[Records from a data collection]
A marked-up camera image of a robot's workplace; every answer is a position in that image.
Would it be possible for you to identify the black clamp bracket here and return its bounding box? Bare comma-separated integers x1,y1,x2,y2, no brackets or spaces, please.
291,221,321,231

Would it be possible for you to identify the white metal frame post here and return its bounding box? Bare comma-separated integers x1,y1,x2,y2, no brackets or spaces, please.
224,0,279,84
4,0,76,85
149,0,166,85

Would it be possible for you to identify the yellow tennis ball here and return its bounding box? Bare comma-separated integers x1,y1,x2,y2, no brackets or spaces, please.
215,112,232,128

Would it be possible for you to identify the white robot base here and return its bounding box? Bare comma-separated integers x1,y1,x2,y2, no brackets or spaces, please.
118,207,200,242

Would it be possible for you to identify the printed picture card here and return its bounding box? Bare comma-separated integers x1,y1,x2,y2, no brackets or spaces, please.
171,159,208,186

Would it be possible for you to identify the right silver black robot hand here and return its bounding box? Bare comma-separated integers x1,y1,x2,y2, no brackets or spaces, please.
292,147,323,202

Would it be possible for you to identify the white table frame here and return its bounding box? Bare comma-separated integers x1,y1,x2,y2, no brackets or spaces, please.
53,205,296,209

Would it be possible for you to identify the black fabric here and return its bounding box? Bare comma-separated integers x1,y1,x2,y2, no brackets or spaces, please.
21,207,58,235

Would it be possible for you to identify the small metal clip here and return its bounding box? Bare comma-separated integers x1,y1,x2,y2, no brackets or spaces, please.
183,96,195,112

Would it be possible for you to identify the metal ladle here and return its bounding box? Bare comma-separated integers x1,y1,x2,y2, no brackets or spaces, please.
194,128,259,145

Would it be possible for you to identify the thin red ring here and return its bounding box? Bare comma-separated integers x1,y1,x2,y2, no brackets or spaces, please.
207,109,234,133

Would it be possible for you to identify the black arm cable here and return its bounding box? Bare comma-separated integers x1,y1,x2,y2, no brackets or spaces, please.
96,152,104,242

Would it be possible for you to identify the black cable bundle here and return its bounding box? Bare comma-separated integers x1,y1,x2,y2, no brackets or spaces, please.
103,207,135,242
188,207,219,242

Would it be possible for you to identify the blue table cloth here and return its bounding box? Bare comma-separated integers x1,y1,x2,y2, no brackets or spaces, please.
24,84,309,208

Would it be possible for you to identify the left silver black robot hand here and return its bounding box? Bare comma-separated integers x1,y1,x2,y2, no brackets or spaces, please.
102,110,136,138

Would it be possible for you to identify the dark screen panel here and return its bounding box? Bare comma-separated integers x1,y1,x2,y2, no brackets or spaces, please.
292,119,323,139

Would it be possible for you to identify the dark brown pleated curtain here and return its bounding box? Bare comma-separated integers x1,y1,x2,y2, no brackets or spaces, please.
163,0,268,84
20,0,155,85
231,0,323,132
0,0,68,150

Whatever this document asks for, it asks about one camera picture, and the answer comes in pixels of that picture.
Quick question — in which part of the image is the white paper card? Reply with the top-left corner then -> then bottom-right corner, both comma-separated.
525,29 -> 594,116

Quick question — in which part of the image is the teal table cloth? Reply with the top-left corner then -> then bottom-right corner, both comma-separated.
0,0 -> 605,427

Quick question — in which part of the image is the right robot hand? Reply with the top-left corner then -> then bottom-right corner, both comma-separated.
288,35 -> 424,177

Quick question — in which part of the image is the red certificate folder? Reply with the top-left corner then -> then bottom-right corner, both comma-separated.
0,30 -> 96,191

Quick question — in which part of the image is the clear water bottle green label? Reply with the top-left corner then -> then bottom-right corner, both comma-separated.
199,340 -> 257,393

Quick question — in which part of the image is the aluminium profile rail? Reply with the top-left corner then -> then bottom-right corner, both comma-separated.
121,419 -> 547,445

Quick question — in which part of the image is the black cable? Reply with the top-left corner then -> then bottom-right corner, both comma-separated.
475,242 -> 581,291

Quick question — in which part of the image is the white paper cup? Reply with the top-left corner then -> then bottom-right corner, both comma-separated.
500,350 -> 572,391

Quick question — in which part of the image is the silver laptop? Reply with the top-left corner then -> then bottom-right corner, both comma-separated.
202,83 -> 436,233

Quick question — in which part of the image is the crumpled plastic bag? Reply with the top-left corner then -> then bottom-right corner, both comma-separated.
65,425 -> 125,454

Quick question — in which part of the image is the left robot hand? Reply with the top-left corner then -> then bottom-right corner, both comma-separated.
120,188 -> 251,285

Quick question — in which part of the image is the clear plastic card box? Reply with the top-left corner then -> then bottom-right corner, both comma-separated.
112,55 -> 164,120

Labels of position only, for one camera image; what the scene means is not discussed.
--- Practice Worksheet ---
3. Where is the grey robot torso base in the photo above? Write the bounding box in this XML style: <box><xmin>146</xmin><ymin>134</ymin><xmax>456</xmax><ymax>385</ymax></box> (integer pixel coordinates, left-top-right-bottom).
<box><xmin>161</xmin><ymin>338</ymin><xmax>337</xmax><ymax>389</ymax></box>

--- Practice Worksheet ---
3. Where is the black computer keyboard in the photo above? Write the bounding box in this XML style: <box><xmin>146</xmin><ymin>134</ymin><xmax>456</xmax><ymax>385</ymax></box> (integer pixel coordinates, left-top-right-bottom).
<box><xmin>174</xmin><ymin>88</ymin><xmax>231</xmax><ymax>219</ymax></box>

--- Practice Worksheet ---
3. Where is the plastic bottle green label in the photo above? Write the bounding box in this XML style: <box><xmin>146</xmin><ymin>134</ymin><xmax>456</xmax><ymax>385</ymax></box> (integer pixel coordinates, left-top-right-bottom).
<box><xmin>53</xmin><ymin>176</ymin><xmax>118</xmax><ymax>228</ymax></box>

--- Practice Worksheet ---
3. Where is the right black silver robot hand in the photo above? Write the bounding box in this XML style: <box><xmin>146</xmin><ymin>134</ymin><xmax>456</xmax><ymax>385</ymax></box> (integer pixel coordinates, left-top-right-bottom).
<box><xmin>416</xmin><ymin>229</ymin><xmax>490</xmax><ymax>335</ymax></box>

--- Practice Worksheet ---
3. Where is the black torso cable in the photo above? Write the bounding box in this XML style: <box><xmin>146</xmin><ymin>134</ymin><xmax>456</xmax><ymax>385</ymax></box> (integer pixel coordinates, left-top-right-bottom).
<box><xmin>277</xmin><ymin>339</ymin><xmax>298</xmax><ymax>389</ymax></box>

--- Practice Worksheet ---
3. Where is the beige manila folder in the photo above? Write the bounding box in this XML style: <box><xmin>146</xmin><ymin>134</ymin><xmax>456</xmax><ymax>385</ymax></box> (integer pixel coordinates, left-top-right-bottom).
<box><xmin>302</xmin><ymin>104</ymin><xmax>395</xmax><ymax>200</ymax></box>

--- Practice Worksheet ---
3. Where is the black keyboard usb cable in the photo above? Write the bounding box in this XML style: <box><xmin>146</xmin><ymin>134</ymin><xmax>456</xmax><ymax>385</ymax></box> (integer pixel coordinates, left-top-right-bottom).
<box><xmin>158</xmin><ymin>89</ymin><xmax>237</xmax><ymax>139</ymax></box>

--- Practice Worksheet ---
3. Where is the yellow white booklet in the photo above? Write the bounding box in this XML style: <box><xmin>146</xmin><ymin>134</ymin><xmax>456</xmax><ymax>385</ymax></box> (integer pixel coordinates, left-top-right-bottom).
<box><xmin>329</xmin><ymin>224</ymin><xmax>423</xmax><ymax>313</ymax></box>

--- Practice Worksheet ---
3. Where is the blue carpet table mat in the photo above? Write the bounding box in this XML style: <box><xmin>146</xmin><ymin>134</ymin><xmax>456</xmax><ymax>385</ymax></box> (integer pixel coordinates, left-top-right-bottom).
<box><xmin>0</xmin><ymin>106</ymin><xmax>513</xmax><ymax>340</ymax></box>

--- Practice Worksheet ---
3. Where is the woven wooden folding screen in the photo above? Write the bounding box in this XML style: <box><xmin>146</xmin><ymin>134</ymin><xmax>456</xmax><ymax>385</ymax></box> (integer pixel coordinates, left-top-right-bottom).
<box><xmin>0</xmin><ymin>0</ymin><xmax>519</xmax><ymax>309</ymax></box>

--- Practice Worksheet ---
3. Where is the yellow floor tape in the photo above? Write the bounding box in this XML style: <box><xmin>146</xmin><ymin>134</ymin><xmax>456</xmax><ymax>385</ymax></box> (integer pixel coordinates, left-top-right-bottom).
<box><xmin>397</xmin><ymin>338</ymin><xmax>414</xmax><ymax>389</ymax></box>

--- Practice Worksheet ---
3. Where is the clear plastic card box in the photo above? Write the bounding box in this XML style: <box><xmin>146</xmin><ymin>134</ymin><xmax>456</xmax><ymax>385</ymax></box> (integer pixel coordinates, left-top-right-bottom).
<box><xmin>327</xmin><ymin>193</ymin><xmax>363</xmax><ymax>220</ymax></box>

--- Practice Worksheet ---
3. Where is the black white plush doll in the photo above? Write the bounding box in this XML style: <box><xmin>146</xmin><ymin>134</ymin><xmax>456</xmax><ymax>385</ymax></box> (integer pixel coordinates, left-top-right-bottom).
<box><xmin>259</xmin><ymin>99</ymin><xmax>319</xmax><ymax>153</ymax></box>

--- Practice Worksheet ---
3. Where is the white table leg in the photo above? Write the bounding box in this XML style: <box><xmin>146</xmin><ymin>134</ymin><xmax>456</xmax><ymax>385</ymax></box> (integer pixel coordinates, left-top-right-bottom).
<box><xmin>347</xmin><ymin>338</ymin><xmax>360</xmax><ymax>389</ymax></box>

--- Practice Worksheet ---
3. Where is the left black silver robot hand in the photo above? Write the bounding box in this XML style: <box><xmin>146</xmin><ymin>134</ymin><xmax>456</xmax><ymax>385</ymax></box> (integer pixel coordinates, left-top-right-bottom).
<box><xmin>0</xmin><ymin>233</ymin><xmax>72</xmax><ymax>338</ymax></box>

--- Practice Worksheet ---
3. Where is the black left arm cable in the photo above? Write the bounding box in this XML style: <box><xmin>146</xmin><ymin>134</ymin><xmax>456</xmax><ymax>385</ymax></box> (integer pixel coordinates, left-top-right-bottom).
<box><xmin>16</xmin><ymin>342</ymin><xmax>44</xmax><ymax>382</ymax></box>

#### Exercise requirements
Please give back, exactly as it stands above, the stretch from the line with "3. Where is the blue" through the line with "3. Where is the woven", and no line outside it.

#### Response area
3. Where is the blue carpet table mat in the photo above? Write the bounding box in this XML style: <box><xmin>146</xmin><ymin>134</ymin><xmax>456</xmax><ymax>385</ymax></box> (integer pixel coordinates, left-top-right-bottom).
<box><xmin>0</xmin><ymin>106</ymin><xmax>513</xmax><ymax>340</ymax></box>

--- Practice Worksheet ---
3. Where is the woven wooden folding screen in the photo above? Write the bounding box in this XML style: <box><xmin>146</xmin><ymin>134</ymin><xmax>456</xmax><ymax>385</ymax></box> (integer pixel coordinates, left-top-right-bottom).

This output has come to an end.